En 1991 un estudiante finlandés se compró un 386. Tenía a mano un compilador libre, el GCC, que Stallman y la gente de GNU llevaban años regalando al mundo junto con casi todo lo demás. Casi, porque les faltaba la pieza del centro, el núcleo del sistema. Y aquel muchacho, harto de las limitaciones de un sistema operativo de juguete que su autor se negaba a hacer crecer, se puso a picar el suyo. En su cuarto. Por gusto. Lo compiló con GCC y lo soltó a la red con una nota que daba ternura*: «I'm doing a (free) operating system (just a hobby, won't be big and professional like gnu)».

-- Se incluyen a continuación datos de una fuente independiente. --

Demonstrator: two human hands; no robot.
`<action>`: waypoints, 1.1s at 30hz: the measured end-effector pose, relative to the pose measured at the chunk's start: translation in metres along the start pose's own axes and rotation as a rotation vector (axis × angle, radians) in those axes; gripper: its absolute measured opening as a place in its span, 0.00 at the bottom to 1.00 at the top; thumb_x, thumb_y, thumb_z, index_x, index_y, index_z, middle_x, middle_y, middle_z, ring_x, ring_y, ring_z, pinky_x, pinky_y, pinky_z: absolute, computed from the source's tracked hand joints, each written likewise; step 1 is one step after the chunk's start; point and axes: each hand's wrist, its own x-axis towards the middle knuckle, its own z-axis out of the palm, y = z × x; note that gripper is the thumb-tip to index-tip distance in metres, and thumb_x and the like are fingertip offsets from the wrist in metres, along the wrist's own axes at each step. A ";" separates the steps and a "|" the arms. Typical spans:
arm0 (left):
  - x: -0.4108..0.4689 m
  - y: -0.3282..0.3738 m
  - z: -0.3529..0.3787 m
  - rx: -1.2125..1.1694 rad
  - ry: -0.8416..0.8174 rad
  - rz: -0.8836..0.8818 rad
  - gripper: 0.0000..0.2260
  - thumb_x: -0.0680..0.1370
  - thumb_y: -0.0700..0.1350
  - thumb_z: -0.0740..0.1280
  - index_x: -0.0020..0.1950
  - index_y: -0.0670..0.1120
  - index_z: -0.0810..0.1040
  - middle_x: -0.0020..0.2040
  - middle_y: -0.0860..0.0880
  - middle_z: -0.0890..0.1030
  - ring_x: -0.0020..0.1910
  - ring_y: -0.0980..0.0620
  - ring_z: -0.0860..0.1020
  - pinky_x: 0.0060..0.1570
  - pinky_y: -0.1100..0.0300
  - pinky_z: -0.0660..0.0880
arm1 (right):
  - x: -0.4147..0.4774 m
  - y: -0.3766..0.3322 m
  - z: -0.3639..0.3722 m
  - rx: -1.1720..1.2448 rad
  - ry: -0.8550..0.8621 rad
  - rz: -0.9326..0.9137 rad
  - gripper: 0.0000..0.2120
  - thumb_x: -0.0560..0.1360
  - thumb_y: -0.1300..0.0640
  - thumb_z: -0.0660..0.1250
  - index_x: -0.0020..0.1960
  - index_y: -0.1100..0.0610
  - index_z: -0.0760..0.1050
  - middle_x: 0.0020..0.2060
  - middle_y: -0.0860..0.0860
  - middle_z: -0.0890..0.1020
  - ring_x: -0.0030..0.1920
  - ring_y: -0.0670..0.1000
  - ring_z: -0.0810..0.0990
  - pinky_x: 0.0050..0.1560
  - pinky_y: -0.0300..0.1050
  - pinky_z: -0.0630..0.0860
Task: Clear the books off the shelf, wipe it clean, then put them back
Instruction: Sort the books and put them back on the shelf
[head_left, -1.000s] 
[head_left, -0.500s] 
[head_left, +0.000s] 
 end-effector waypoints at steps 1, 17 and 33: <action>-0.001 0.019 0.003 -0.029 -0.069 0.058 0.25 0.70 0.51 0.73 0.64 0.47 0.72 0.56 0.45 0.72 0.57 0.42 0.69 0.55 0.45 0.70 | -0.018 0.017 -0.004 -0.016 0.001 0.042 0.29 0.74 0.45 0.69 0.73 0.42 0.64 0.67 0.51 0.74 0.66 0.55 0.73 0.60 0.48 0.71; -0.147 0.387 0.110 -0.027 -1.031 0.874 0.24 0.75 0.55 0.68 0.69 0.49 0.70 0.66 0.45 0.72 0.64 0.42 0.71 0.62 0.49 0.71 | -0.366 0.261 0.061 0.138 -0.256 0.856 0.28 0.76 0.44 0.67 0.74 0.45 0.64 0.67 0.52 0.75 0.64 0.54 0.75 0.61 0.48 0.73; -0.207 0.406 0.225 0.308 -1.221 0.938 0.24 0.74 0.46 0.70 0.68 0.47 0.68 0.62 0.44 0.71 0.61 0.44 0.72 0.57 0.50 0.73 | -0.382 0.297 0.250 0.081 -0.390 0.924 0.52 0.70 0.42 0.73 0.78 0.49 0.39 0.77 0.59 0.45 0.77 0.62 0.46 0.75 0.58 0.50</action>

Just a hobby. No será grande. Eso escribió Linus Torvalds del núcleo que hoy mueve medio internet, la mayoría de los móviles del planeta y casi todos los servidores que te sirven esto que lees.
Y el sacerdocio, claro, reaccionó como reacciona siempre. Un catedrático de prestigio le explicó por carta abierta* que su diseño era obsoleto, amateur, que estaba todo mal. «Linux is obsolete», con esas letras. El experto tenía sus razones técnicas, no era tonto. Pero miraba el dedo. Lo que no vio, y creo que es lo que nunca ve el que defiende la torre, es que la herramienta ya estaba en la calle, gratis, y que cuando eso pasa el oficio deja de ser un privilegio y se vuelve un sábado por la tarde.
Lo del caos de la seguridad tiene la respuesta en tu bolsillo. Ahora mismo llevas ahí cuarenta aplicaciones hechas por gente que no conoces de nada, y no pasa nada. ¿Por qué? Porque el teléfono encierra cada una en su celda: no puede leer lo de la de al lado, no toca la cámara ni el micrófono sin pedírtelo a la cara. Es el sandbox, y nadie te pidió un examen para instalarlo. La seguridad no la pusieron en el usuario, la metieron debajo. No se aprende: se hereda del suelo que pisas.
Lo escribí en las dos entradas anteriores y aquí lo cierro. Primero fue el boom del software a medida. Después, la era del software personal, cuando el coste de crear se desploma y, lejos de fabricar menos, fabricamos más, mucho más. Y este es el final del cuento, o el siguiente capítulo, y las pegas que le ponen son las pegas de siempre, las mismas que le pusieron al compilador, a Linux. El desorden del que te avisan es real. Pero da igual, porque siempre se lo tragó el siguiente escalón.
Estoy convencido de que la IA es el compilador de esta época. Así que la próxima vez que oigas a alguien preguntar quién va a mantener semejante desbarajuste, acuérdate del finlandés del 386.